--- WHAT IS BEING ASKED ---
Copy each line below that contains "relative".

--- LISTED RECORDS ---
┏━━

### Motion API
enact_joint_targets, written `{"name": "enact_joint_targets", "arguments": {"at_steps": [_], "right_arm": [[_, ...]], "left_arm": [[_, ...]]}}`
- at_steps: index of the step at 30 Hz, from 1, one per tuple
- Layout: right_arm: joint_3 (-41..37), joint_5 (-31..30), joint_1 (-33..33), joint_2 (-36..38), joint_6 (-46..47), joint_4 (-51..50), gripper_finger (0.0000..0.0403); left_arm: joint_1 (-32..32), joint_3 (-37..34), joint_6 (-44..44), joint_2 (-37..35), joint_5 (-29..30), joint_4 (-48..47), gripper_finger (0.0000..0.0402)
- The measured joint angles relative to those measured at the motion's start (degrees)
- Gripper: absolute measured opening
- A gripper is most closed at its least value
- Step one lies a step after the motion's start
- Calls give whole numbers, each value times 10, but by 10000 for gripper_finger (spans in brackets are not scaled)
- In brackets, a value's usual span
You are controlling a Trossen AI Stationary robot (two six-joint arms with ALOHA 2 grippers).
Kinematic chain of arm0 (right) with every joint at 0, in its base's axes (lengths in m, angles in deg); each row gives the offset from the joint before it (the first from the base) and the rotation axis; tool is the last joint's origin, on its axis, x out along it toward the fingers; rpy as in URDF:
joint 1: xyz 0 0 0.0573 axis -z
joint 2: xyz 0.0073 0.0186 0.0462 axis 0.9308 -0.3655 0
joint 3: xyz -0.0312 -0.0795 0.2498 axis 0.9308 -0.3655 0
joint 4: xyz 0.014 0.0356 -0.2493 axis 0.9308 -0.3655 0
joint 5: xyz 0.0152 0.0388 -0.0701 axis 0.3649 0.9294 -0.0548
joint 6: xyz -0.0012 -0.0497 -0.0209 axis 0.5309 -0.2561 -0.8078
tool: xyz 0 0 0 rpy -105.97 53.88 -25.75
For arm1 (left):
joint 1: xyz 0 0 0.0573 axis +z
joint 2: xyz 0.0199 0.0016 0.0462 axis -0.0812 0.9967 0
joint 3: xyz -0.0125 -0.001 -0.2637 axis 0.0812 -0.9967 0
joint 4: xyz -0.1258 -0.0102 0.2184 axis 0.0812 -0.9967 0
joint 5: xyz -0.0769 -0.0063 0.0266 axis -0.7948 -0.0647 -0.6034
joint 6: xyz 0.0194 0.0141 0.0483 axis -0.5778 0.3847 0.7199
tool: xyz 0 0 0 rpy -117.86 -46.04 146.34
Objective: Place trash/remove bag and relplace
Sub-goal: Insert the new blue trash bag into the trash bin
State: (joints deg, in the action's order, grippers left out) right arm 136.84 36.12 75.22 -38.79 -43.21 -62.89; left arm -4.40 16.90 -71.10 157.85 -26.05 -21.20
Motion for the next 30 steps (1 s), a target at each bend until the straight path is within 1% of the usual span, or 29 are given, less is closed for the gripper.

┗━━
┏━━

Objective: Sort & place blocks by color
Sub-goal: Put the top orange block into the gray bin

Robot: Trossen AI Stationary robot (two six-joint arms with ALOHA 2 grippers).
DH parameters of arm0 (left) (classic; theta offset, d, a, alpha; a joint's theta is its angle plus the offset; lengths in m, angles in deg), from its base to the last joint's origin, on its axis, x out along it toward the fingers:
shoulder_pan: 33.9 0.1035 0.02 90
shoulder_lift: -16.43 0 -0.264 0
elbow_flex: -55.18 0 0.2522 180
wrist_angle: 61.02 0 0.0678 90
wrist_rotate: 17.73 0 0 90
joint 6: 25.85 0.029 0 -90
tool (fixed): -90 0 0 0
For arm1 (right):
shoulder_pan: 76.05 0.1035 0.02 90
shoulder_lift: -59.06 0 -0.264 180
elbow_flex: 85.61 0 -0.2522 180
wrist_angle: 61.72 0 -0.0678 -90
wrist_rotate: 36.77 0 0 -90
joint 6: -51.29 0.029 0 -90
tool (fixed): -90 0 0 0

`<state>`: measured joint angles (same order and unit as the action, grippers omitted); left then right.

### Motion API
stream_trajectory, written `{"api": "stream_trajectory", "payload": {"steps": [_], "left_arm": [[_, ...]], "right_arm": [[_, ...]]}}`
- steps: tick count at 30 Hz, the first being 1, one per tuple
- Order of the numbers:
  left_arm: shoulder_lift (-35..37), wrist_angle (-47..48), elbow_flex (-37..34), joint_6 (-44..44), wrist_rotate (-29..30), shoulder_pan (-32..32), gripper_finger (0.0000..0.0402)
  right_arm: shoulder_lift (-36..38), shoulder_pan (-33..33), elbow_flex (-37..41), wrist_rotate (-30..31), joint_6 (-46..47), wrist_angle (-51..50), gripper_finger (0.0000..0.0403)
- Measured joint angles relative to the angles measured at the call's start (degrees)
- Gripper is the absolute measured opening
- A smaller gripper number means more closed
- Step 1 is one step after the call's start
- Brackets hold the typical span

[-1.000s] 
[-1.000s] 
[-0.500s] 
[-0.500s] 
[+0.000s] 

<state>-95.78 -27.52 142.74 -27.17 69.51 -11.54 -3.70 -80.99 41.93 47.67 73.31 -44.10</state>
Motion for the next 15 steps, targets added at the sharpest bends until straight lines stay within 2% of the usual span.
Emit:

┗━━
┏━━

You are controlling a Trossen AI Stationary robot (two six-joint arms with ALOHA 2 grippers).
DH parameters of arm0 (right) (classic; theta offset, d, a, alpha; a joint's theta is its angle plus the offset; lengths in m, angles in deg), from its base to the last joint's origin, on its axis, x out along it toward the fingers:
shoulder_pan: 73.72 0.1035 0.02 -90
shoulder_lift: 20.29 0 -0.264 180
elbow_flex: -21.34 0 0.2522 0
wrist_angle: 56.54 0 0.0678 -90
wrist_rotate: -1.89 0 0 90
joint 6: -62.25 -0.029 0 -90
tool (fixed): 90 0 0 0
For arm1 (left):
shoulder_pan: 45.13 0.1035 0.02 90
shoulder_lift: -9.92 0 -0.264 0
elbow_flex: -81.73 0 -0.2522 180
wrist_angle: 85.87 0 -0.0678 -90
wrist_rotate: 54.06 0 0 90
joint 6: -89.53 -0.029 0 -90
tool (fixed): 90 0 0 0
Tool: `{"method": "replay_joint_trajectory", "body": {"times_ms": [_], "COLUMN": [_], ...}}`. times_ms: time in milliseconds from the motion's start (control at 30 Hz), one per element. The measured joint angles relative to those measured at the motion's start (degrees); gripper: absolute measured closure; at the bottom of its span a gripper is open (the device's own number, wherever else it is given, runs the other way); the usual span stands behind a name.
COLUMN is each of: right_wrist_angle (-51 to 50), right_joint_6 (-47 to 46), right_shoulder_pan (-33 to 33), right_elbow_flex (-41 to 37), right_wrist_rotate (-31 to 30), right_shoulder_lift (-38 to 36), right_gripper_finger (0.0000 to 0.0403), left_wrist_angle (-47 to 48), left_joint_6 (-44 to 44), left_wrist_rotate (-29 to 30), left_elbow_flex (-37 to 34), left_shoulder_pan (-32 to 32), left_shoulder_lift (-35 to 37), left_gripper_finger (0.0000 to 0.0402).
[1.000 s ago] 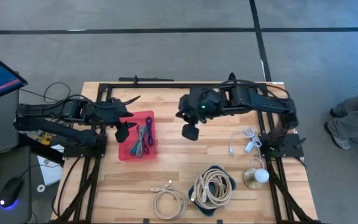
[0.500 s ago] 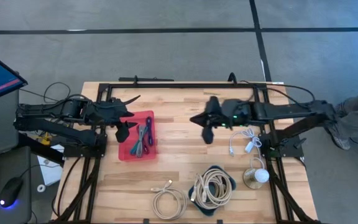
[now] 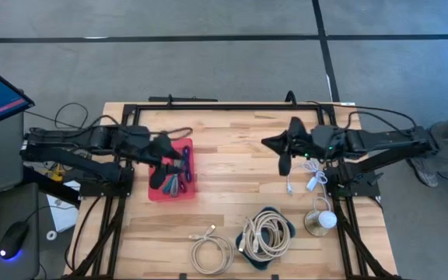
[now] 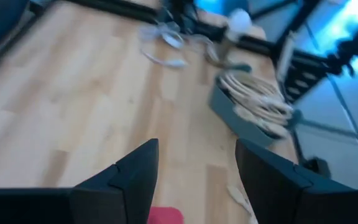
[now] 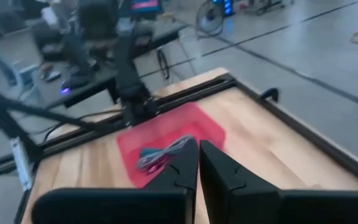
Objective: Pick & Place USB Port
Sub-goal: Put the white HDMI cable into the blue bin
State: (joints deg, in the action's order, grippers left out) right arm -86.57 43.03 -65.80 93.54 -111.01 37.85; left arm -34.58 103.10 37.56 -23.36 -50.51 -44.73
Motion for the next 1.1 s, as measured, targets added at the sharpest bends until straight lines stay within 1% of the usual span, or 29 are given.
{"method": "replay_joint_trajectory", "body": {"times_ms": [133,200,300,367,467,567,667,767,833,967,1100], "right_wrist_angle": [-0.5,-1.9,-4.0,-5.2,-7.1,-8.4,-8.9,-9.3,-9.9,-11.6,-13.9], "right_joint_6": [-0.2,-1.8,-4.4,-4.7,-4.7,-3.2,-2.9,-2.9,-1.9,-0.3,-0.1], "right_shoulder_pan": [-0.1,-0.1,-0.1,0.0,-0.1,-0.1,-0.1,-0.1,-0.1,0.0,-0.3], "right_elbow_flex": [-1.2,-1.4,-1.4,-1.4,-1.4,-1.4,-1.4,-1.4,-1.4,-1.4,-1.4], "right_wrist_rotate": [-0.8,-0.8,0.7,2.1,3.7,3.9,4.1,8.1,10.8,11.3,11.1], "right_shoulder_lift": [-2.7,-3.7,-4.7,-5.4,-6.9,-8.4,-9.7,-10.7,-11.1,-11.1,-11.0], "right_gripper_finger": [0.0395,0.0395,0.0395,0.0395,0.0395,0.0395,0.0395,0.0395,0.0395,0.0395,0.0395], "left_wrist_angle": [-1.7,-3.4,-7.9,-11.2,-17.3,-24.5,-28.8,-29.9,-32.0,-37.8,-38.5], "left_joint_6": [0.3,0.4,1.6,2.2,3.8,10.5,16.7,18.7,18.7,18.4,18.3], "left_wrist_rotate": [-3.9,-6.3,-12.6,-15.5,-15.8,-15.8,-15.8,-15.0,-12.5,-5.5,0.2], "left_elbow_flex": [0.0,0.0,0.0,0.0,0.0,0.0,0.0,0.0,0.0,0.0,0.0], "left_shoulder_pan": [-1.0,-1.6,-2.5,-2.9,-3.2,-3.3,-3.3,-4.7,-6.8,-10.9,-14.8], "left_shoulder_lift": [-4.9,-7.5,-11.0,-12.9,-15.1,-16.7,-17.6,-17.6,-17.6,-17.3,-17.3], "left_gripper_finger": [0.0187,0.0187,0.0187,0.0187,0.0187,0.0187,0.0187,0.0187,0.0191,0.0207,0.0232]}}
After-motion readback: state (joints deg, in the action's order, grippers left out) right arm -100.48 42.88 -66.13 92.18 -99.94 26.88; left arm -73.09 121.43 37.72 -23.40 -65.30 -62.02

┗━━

--- RESPONSE FOR THIS EXERCISE ---
- The measured joint angles relative to those measured at the motion's start (degrees)
- Measured joint angles relative to the angles measured at the call's start (degrees)
Tool: `{"method": "replay_joint_trajectory", "body": {"times_ms": [_], "COLUMN": [_], ...}}`. times_ms: time in milliseconds from the motion's start (control at 30 Hz), one per element. The measured joint angles relative to those measured at the motion's start (degrees); gripper: absolute measured closure; at the bottom of its span a gripper is open (the device's own number, wherever else it is given, runs the other way); the usual span stands behind a name.

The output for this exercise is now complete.